Die Tage des Regenbogens (German Edition)
in Begleitung von Olwyn, der energisch mit dem Finger auf ihn zeigte: »Bettini! Ich habe den Schneider mitgebracht, der das ›Nein‹-T-Shirt herstellen soll, den Künstler für die ›Nein‹-Fahnen, den Grafiker für das ›Nein‹-Plakat und den Filmemacher, der das ›Nein‹-Emblem für unseren Fernsehspot abfilmen soll. Bettini! Hast du für mich das Bild, das unsere Kampagne symbolisieren soll?«
Der Werbemann streckte den Arm aus bis zur allerhöchsten schwarzen Taste, drückte sie und ließ mit dem Pedal die Vibration in der Luft stehen.

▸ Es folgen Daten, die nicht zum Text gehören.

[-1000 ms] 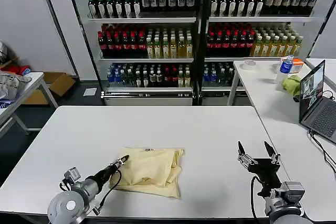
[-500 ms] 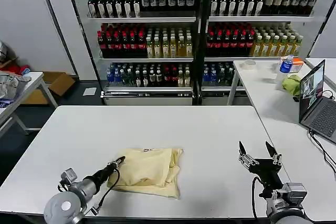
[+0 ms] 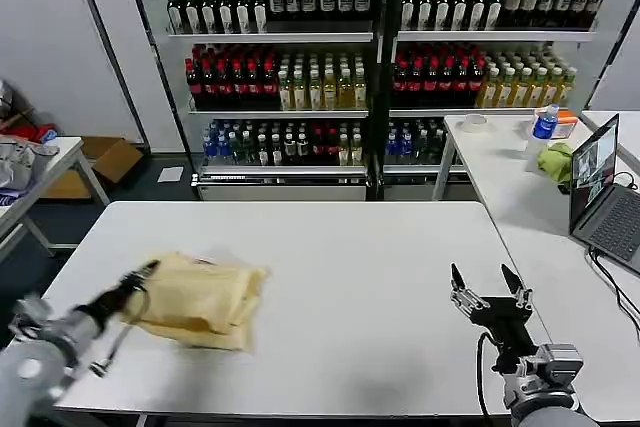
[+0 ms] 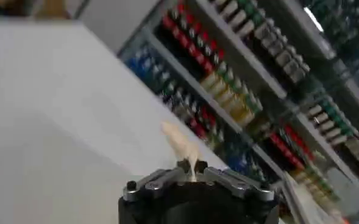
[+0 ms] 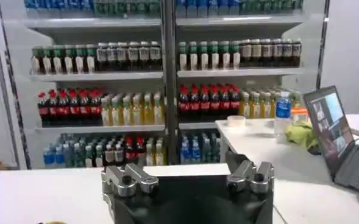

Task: Fold and organize the clothes.

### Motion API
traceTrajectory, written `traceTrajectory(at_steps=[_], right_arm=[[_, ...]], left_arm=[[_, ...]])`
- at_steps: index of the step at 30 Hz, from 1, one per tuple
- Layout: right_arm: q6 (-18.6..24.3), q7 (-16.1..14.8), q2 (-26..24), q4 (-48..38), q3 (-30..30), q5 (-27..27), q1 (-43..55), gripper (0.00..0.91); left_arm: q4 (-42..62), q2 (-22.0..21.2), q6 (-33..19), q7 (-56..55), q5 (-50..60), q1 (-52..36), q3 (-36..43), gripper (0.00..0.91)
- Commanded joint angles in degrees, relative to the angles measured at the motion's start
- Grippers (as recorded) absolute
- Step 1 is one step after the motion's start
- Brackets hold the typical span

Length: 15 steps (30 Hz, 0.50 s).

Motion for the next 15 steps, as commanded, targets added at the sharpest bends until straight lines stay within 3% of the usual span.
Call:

»Einen Regenbogen«, hauchte er.
»Bettini?«
»Einen Regenbogen. Das Symbol der ›Nein‹-Kampagne ist ein Regenbogen.«
Olwyn sah die um ihn versammelten Praktiker ratlos an und blickte dann Hilfe suchend zu Magdalena. Die Frau zuckte mit den Schultern, und Olwyn zeigte anklagend auf das halb leere Whiskyglas neben dem Klavier.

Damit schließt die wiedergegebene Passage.